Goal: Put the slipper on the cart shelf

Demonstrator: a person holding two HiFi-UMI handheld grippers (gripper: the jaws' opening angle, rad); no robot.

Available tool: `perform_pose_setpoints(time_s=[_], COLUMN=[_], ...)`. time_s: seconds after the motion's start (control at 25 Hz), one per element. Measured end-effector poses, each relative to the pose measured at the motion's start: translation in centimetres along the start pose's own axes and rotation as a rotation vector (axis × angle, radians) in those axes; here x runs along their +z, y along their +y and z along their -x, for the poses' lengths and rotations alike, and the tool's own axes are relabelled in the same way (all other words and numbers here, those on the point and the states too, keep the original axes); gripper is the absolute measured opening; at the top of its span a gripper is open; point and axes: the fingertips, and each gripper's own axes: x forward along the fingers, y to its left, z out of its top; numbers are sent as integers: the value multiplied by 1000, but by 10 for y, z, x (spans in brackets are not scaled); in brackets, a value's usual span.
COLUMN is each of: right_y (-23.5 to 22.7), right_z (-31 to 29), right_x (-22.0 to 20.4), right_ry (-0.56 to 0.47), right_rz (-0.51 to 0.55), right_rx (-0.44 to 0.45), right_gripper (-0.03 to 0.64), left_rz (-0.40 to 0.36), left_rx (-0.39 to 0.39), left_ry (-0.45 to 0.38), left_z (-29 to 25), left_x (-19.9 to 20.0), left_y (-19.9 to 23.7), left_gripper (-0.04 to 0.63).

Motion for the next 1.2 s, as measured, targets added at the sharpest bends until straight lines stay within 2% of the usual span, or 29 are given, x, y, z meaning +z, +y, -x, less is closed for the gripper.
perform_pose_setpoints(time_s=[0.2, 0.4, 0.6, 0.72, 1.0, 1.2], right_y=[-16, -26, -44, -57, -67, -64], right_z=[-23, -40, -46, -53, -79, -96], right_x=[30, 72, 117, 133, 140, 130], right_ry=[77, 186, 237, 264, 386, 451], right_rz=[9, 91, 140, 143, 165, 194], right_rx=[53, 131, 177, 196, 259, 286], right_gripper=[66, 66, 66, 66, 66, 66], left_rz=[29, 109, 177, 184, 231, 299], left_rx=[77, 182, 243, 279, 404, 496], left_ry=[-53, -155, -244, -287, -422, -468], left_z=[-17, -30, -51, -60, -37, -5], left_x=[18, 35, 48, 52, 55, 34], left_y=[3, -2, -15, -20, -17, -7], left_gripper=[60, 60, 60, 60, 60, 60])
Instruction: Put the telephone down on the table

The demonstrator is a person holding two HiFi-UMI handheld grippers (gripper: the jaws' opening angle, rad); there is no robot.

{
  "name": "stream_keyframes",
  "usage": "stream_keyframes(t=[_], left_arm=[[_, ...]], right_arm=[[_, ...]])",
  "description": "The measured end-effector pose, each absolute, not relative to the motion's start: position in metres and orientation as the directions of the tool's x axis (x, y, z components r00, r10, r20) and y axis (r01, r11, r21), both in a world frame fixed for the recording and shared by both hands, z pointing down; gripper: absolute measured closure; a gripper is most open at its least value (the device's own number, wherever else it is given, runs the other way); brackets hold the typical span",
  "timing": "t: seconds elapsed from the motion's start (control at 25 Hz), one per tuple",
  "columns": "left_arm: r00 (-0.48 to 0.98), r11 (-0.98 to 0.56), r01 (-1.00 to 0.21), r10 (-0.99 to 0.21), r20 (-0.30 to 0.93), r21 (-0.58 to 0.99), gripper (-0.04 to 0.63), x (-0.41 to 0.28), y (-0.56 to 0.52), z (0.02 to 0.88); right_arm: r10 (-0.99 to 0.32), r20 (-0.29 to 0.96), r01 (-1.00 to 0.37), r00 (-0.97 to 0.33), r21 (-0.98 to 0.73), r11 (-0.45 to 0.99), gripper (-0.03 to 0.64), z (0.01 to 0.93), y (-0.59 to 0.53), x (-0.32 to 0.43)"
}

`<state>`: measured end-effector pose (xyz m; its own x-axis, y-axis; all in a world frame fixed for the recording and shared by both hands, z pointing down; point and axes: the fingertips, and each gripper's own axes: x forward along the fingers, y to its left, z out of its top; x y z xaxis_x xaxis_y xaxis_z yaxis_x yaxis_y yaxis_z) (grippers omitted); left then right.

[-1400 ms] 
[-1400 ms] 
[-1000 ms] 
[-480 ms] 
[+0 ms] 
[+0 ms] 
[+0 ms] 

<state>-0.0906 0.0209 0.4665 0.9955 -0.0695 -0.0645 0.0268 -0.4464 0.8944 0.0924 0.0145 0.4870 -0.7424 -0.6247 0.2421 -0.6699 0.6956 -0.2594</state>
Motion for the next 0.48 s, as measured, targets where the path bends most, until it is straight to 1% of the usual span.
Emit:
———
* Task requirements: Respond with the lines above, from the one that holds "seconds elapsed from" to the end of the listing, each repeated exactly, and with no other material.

* Answer to this problem:
  "timing": "t: seconds elapsed from the motion's start (control at 25 Hz), one per tuple",
  "columns": "left_arm: r00 (-0.48 to 0.98), r11 (-0.98 to 0.56), r01 (-1.00 to 0.21), r10 (-0.99 to 0.21), r20 (-0.30 to 0.93), r21 (-0.58 to 0.99), gripper (-0.04 to 0.63), x (-0.41 to 0.28), y (-0.56 to 0.52), z (0.02 to 0.88); right_arm: r10 (-0.99 to 0.32), r20 (-0.29 to 0.96), r01 (-1.00 to 0.37), r00 (-0.97 to 0.33), r21 (-0.98 to 0.73), r11 (-0.45 to 0.99), gripper (-0.03 to 0.64), z (0.01 to 0.93), y (-0.59 to 0.53), x (-0.32 to 0.43)"
}

`<state>`: measured end-effector pose (xyz m; its own x-axis, y-axis; all in a world frame fixed for the recording and shared by both hands, z pointing down; point and axes: the fingertips, and each gripper's own axes: x forward along the fingers, y to its left, z out of its top; x y z xaxis_x xaxis_y xaxis_z yaxis_x yaxis_y yaxis_z) (grippers omitted); left then right.

[-1400 ms] 
[-1400 ms] 
[-1000 ms] 
[-480 ms] 
[+0 ms] 
[+0 ms] 
[+0 ms] 

<state>-0.0906 0.0209 0.4665 0.9955 -0.0695 -0.0645 0.0268 -0.4464 0.8944 0.0924 0.0145 0.4870 -0.7424 -0.6247 0.2421 -0.6699 0.6956 -0.2594</state>
Motion for the next 0.48 s, as measured, targets where the path bends most, until it is straight to 1% of the usual span.
Emit:

No other output is expected for this exercise.